### TASK OBJECTIVE
Beginning with the opening line, restate the following material exactly, up through the line that contains "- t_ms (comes".

### SOURCE DATA
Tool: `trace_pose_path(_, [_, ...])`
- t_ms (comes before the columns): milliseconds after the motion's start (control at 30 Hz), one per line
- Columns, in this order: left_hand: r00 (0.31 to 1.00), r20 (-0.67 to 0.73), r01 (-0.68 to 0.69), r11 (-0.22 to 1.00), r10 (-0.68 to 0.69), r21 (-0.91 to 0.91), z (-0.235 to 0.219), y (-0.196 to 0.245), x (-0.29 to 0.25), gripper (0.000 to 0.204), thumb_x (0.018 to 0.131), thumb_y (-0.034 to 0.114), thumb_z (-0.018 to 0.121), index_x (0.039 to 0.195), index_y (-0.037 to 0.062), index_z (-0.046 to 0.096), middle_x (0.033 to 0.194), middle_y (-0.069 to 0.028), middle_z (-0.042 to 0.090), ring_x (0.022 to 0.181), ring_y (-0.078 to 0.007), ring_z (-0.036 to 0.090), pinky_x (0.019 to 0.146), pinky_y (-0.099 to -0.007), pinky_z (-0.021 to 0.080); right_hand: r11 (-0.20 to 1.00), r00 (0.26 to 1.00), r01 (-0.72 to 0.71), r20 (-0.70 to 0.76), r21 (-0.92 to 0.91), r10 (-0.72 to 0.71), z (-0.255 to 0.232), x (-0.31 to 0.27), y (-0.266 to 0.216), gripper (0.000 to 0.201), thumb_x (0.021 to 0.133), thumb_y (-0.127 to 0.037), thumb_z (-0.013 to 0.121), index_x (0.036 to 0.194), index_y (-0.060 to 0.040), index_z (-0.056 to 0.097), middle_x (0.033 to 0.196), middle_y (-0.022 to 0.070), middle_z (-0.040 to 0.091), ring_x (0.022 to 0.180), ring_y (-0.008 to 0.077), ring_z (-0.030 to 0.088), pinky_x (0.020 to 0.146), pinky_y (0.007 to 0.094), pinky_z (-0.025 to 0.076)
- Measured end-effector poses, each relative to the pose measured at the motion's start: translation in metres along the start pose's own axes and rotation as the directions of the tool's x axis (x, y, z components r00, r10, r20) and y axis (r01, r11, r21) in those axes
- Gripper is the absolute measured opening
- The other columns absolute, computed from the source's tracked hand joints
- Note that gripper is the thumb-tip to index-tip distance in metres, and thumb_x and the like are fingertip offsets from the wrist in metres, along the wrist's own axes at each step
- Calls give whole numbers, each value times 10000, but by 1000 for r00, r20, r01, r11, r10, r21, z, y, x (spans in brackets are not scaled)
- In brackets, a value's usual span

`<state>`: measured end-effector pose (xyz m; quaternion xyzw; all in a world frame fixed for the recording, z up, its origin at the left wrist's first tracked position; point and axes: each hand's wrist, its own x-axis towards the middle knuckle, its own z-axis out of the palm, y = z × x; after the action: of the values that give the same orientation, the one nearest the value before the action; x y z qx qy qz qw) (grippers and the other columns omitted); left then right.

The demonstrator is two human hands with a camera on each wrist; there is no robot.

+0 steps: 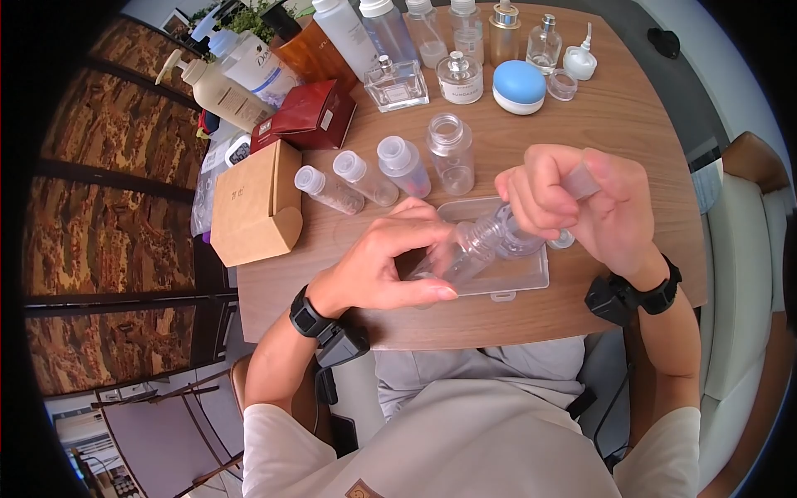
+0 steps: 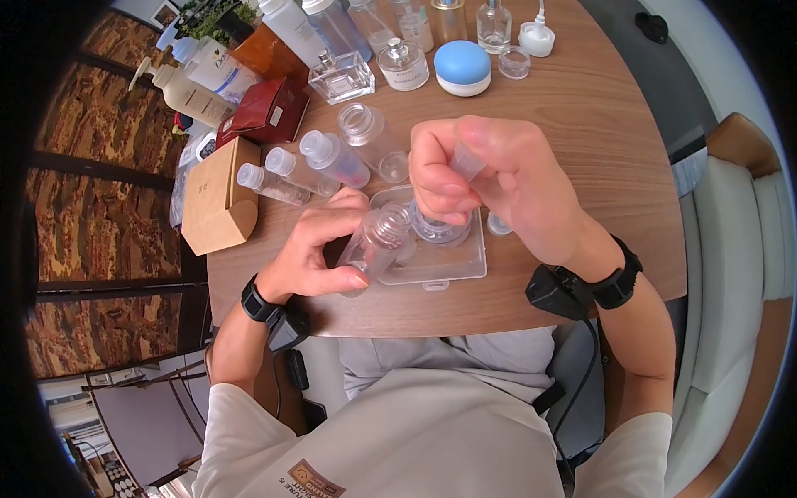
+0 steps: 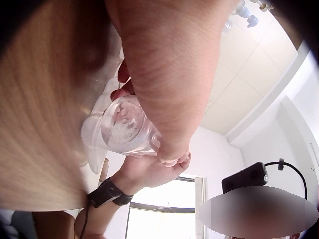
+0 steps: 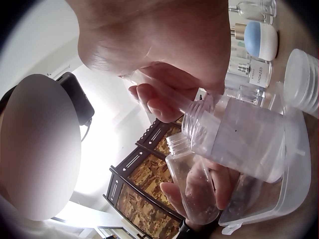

### REPLY TO THE TASK
Tool: `trace_pose_path(_, [_, ...])`
- t_ms (comes before the columns): milliseconds after the motion's start (control at 30 Hz), one per line

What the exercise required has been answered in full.